I still like to cuddle though.
Those who ignore the past are doomed to flunk their history test.
[first day as undercover cop]
me: [in full uniform] lol always takes a while to get used to new routines
mobster:
Apparently, when you supply HR with a urine sample, it has to be because they requested it.
“WATERMELON” HAS 4 SYLLABLES. “ILLUMINATI” HAS 5 SYLLABLES. THAT’S PRETTY CLOSE. WATERMELON IS ILLUMINATI.
Just watched a mosquito suck my blood then throw up.
Her: Why are you videoing that microwave meal?
Me: The instructions say ‘remove packaging and film’
I remember owning a mobile device as a kid, it was called my bike.
i don’t trust anyone who says they miss high school
#MyExerciseRoutineInvolves carrying a grudge for 20 years
Me: This is a beautiful flower arrangement
Host: That’s a salad.
Bro I’m not afraid to die I’ve ordered calamari at like 8 different diners
Harrison Ford just turned up at my AA group. I’ve never seen Han so low.
You can just tell people you’re writing a novel even if you’re not. There will not be follow up questions.
Me: Mozart was a great composer, but now that he’s dead he’s a great
Wife: I swear to God I’ll divorce you
Me: *through tears* Decomposer.
I’m forming a Wham! cover band with 3 other bald guys called Hairless Whisper.
A student today met with me virtually in her pajamas with a blanket and a hippopotamus crocheted hat on. I was so jealous.
cat: *plays fiddle*
cow: *jumps over moon*
dishes: *run away*
farmer: *sets down bong*
I know i asked for constructive criticism, but what I actually wanted was for you to tell me I’m extremely hilarious, and also handsome. Sorry if that was unclear.
If you see me in the baby section at the store, there’s no bun in the oven.
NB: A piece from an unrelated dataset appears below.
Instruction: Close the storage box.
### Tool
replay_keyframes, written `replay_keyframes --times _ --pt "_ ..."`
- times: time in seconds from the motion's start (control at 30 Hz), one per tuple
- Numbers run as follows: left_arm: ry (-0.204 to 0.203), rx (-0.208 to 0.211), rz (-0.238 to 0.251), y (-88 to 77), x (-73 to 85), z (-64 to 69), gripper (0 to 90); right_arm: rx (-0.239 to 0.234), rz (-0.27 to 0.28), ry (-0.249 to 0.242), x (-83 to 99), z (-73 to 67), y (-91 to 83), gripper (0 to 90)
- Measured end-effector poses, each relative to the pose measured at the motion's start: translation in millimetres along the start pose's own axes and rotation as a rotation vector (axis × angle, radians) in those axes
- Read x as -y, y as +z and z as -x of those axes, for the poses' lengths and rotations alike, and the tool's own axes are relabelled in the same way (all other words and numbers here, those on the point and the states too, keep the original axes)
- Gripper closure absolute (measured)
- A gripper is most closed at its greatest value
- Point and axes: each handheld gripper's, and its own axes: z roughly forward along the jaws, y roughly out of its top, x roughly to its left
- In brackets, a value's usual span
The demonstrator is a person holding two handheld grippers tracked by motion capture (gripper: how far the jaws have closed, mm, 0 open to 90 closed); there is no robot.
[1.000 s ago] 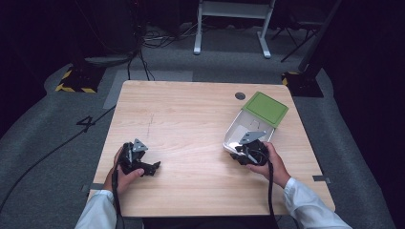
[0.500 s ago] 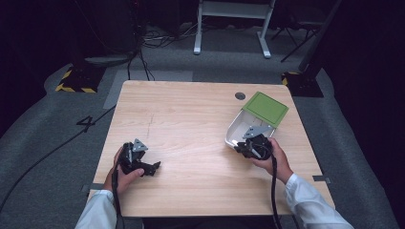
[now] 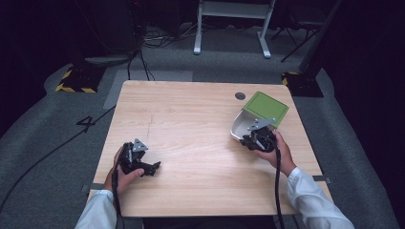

Just a cat at home that clearly needs a onesie.
Thought for the day:
Shouldn’t you really have more than one thought each day?
I think my girlfriend’s a secret drug dealer–
I just answered her phone, and this man said “is that dope still there?”
Listen jogger, I’m eating fast food alone in my car, the last thing I need is eye contact.
scientist: the production of cereals l is destroying the seas. Soon there will be no seas left
aptain runch: why do I always get blamed?
sientist: ause it’s your fault
Dog Morpheus: Ok, Dog Neo. You take the grey pill, you wake up in your kennel. But if you take the GREY pill – I will show you the Matrix.
Do you ever delete tweets because you’re afraid someone will think that tweet is about them? Or if they are from Canada, aboot them?
Me: ‘Can I offer you something to drink?’
Waiter: ‘I’m sorry?’
Me: ‘I know, it’s weird right? Now you try.’
who thought of the name? he did? okay, hang on {calls out to the cubicles} craig, can you come in here for a sec!
So, a shipment of crickets for the lizard arrived via FedEx today. It was my first time ordering bulk crickets off the internet, and I naively assumed that they would be in like, a bag or some other contraption to facilitate easy transfer to another container. They were not.